Les mâles plus souvent qu'à leur tour ont quelque perversion qui circule en eux: posséder un nombre incalculable de boomerangs, collectionner les timbres, les boîtes de camembert. Jean-Pierre Minaudier, après avoir collectionné les livres de linguistique, collectionne ceux de grammaire de toutes les langues. Mais il ne fait pas que les entasser sur une étagère, il les lit. C'est un amoureux des langues. il maîtrise -très bien- le français et apparemment se destine à la maîtrise du basque.

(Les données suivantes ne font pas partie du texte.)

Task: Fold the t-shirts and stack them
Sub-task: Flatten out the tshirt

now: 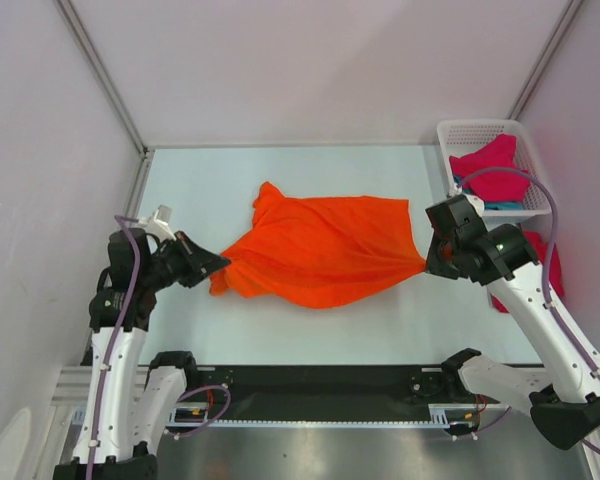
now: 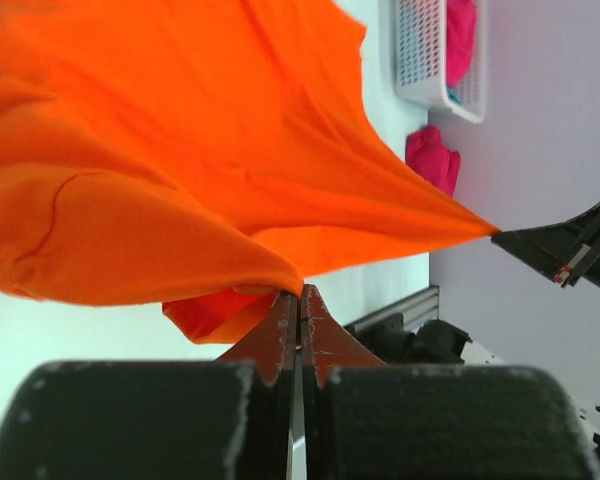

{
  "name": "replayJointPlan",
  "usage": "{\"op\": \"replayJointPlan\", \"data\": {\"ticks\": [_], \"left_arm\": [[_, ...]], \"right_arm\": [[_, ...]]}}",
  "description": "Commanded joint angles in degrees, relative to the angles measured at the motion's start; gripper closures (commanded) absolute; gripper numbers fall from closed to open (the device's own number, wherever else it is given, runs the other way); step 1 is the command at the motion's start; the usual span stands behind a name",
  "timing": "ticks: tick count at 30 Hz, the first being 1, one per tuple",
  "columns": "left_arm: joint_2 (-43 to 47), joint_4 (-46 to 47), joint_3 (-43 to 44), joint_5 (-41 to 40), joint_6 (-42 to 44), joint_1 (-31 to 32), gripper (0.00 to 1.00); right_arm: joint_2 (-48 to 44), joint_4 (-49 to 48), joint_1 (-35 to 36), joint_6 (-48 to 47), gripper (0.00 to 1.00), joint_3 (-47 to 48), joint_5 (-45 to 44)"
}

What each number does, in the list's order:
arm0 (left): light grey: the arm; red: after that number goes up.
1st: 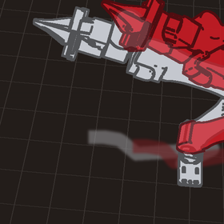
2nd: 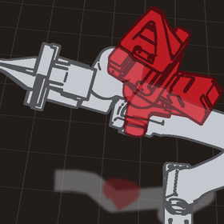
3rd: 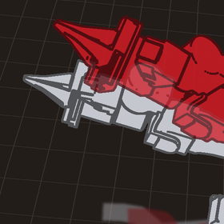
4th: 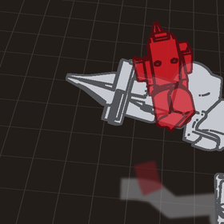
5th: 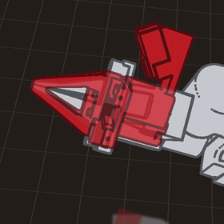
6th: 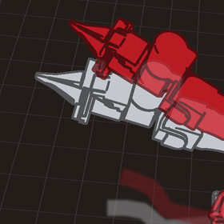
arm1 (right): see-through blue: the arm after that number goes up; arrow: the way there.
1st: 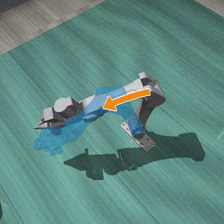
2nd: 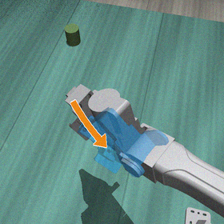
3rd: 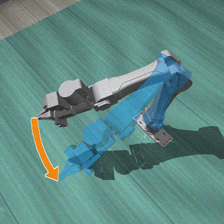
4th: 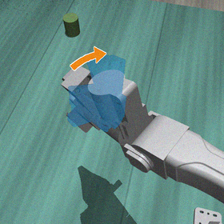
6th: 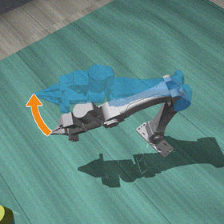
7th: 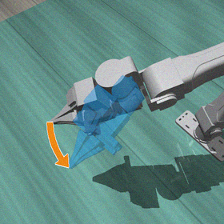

Dans une première partie souvent hilarante, il décrit la naissance de cette amour, souvent en quête de livres rares, sortes d'incunables récents de l'édition des grammaires:
"Cette addiction précoce a inévitablement dégénéré en délinquance juvénile: puisqu'il y a sans doute prescription au regard du droit français, je peux avouer que je recèle encore une grammaire roumaine subtilisée à la bibliothèque municipale de la Part-Dieu à Lyon, vers 1978 et que si la librairie de sciences humaines Gibert, quai Gailleton, a fermé vers cette époque, c'est sans doute en partie par ma faute - je me demande que j'aurais trouvé à expliquer si je m'étais trouvé à expliquer si je m'étais fait prendre avec un manuel d'albanais dans le slip, mais ce fus plus fort que moi: je le revois encore en train de m'aguicher avec sa couverture plastifiée gris-bleu déjà poisseuse avant d'avoir été maniée, son odeur fade et sèche, son papier grisâtre, sa typographie dansante, avec tous les a légèrement au-dessus de la ligne et la moitié des d indiscernables des o, ses illustrations en bichromie (marron et brun); et je me souviens que la première leçon commençait par quelque chose comme: "Je m'appelle X, je suis ouvrier. Je suis en grève"
Il fait discuter l'hypothèse Sapir-Whorf (qui a donné lieu au chouette film de SF Premier contact) avec les réticences de Steven Pinker. Il critique sans vraiment approfondir les tenants d'invariants des langues comme Noam Chomsky. Mais ce n'est pas le cœur du propos. En fait, cette recherche scientifique l'agace, il en préfère le côté baroque, la poésie que l'étrangeté propose, qui donne l'évidence de la richesse des constructions humaines. En fait, il oppose deux champs qui ne sont pas superposables: la froideur supposée de la recherche d'une nature humaine, des pré-cablages et la chaleur que lui voit dans "les ruelles torves et les placettes que nul architecte n'a dessinées, l'infinie variété de formes du corail. (C'est amusant de se dire qu'il ne s'est pas rendu compte d'ailleurs que si le corail a des formes variées, leur structure de base, elle, reste la même.)
Après, c'est à un voyage que nous invite l'auteur. Il nous emmène dans sa bibliothèque et nous fait un résumé de la diversité des langues humaines, de leur bigarrité (j'assume le néologisme), de ce qui nous semble être de l'exotisme tant nous sont étrangères les langues qui -mondialisation oblige- tendent à disparaître. Il nous parle des langues aux multiples déclinaisons, des langues ergatives (pas vraiment compris mais ce n'est pas grave), des langues aux genres qui ne se limitent pas qu'au masculin et au féminin, mais qui prennent en compte le degré de familiarité, de distance, des langues qui articulent les sujets autrement, qui ne construisent pas le rapport au présent et au passé selon les mêmes modalités.
Loin d'être un livre d'érudition, c'est un hymne d'amour à la diversité, à la complexité des langues et une invitation à se penser autrement à travers le langage et certainement la pensée des autres humains dispersés sur la terre.
On s'amuse à chercher les références à la maison d'édition DE GRUYTER MOUTON dans les notes de bas de page (qu tous les saints du paradis intercèdent en leur faveur au jour du jugement)
Amusant de retrouver une peuplade d'Océanie aperçue dans un livre de Jared Diamond et qui n'a pas de concept de gauche ou de droite: étant donné que leur île est toute petite, toute localisation est pensée en fonction du bord de mer ou de l'intérieur des terres.
Pour ceux qui aiment les langues et les voyages sur papier.